### WHAT IS NEEDED
In the data that follows, find each line containing "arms" and copy it.

### AVAILABLE DATA
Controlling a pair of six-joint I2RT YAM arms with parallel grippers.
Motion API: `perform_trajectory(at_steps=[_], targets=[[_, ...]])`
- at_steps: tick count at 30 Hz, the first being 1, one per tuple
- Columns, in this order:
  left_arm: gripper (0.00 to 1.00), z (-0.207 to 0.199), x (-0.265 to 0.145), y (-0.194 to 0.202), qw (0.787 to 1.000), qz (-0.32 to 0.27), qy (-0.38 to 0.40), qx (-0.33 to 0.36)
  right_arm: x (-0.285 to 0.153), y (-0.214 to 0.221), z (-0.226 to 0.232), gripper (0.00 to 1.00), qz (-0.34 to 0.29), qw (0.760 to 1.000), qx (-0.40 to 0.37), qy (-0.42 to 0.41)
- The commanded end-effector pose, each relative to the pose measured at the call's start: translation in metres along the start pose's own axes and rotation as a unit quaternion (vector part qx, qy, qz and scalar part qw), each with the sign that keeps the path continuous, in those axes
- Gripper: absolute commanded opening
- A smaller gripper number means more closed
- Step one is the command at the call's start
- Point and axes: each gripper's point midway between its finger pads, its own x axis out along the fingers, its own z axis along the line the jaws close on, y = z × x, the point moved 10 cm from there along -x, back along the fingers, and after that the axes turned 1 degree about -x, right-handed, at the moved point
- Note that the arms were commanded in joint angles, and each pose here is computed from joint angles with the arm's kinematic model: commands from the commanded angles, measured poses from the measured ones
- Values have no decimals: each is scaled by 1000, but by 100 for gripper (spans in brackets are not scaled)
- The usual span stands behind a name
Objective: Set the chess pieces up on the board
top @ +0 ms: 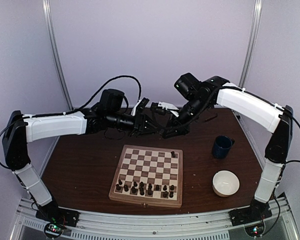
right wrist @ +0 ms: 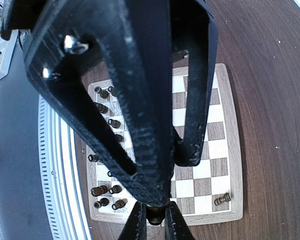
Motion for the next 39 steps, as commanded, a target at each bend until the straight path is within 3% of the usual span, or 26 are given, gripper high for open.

### RESPONSE
Controlling a pair of six-joint I2RT YAM arms with parallel grippers.
- Note that the arms were commanded in joint angles, and each pose here is computed from joint angles with the arm's kinematic model: commands from the commanded angles, measured poses from the measured ones

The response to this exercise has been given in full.